### Problem:
Please set down exactly the lines of the listing below from the line containing "lime green lego brick: 422,350 does not move" through the line containing "black left gripper: 307,303 -> 336,341", both lines included, leaving out all other lines.

>>

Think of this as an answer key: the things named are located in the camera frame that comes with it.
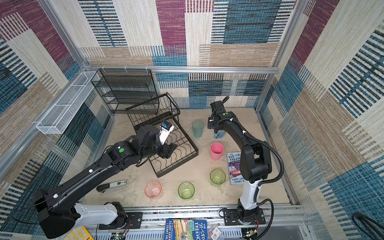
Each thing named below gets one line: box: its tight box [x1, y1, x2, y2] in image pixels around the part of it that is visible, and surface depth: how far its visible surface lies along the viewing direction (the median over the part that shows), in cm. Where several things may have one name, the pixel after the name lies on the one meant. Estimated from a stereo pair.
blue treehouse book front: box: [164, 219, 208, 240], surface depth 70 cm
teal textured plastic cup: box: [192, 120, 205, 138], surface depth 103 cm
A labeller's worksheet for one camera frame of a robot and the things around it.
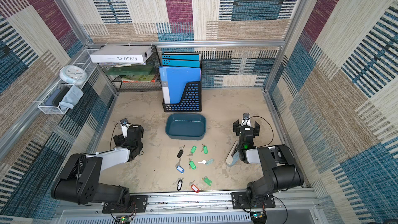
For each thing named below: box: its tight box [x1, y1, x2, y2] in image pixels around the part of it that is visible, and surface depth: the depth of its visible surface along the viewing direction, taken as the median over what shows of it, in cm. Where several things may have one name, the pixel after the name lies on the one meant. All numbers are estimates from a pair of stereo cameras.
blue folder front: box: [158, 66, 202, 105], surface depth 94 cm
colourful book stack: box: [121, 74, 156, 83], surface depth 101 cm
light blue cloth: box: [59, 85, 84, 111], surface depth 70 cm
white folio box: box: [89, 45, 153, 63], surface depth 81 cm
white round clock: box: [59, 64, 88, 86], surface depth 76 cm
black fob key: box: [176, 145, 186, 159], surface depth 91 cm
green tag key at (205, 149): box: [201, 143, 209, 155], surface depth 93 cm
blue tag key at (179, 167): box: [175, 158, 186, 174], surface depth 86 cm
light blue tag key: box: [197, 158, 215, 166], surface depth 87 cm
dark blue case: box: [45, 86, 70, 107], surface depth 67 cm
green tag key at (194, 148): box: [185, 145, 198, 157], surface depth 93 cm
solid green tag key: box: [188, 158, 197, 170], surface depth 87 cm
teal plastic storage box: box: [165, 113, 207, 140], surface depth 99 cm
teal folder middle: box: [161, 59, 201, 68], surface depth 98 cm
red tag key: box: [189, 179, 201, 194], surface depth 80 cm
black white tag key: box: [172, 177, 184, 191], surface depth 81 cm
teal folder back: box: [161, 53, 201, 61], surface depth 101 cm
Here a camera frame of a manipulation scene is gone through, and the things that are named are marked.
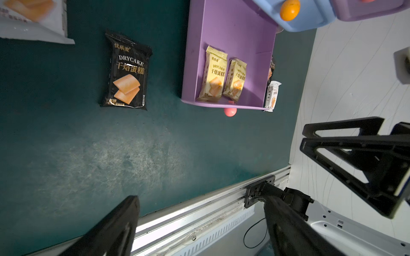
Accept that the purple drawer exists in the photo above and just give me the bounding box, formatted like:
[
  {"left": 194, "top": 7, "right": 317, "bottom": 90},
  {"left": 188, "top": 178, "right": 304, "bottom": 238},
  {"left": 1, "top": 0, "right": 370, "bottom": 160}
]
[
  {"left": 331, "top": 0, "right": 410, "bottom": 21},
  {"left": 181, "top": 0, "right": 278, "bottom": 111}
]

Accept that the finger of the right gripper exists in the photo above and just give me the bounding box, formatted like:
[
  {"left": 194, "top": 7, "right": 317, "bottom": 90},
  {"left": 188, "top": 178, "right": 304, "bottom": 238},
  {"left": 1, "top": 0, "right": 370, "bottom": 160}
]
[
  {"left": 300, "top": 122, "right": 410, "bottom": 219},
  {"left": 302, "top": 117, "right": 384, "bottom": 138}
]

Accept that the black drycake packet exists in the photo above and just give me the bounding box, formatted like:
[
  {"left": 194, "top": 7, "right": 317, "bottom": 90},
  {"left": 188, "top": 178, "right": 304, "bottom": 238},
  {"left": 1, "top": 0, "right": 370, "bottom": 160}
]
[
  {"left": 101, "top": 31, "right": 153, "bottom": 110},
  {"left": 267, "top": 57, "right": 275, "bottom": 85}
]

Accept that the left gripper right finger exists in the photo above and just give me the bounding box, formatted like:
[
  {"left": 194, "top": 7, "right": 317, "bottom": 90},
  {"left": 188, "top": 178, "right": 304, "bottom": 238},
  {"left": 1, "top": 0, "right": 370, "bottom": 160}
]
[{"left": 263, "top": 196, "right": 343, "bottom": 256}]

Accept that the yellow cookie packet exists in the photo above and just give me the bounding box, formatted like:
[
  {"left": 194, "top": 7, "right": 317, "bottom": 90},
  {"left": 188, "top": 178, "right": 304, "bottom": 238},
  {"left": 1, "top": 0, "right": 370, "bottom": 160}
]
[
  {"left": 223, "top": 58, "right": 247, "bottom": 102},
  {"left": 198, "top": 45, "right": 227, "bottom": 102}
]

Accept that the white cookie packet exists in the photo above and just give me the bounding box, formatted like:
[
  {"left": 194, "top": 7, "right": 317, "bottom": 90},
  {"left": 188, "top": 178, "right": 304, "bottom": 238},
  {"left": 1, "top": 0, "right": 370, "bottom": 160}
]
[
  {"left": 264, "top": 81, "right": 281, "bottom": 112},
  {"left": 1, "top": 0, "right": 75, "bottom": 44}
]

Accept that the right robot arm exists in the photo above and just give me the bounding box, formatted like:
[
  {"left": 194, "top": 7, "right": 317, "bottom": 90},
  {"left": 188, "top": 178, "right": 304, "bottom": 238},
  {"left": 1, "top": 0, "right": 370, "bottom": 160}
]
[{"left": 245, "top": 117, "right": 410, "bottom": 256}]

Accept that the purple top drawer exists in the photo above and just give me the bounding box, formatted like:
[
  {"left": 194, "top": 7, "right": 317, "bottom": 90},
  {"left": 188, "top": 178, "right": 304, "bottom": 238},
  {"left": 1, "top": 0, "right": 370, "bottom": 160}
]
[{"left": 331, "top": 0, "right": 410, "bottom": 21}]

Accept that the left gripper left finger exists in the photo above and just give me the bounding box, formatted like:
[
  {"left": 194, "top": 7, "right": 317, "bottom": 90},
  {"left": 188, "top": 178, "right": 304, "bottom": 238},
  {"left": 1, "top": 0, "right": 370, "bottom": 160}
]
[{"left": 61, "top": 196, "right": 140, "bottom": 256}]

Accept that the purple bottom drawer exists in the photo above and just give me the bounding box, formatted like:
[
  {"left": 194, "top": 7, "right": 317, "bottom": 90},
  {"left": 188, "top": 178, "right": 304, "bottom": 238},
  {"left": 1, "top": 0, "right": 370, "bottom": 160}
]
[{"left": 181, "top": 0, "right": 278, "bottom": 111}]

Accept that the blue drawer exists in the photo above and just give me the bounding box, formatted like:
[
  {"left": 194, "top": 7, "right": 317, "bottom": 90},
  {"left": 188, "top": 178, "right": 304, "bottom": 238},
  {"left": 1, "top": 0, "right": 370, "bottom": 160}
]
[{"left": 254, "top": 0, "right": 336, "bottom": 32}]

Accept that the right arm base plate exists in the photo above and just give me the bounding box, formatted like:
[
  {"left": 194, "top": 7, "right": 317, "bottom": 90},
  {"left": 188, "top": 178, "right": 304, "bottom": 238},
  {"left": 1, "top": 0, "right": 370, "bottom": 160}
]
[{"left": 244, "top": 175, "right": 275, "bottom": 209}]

<<
>>

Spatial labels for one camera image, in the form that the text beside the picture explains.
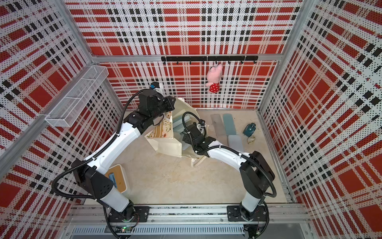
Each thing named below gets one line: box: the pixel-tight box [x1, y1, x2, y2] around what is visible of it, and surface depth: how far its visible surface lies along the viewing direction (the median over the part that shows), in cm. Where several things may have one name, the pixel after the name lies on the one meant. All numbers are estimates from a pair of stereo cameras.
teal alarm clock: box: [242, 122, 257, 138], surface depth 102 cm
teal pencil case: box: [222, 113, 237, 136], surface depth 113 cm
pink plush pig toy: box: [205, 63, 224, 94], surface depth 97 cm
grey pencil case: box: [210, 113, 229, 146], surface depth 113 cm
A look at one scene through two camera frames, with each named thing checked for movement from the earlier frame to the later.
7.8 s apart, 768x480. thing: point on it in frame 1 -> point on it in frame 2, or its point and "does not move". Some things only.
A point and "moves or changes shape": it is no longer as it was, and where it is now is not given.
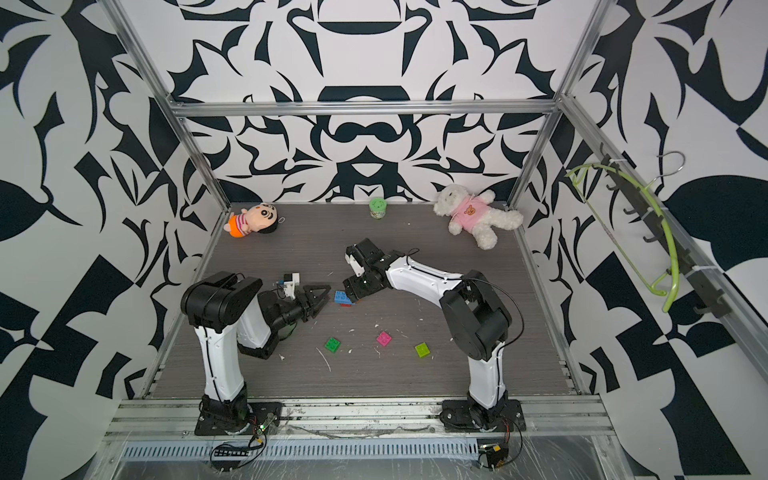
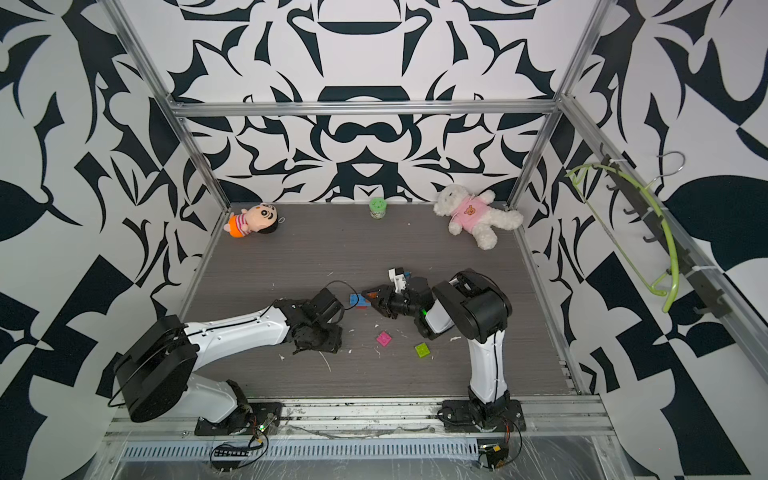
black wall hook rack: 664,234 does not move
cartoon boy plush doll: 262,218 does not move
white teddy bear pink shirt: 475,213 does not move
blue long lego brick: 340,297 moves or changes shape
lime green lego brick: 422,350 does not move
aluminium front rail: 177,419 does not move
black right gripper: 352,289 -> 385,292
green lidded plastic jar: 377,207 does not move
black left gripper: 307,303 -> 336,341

<<

### Task response:
lime green lego brick: 422,350 does not move
aluminium front rail: 177,419 does not move
black right gripper: 352,289 -> 385,292
green lidded plastic jar: 377,207 does not move
black left gripper: 307,303 -> 336,341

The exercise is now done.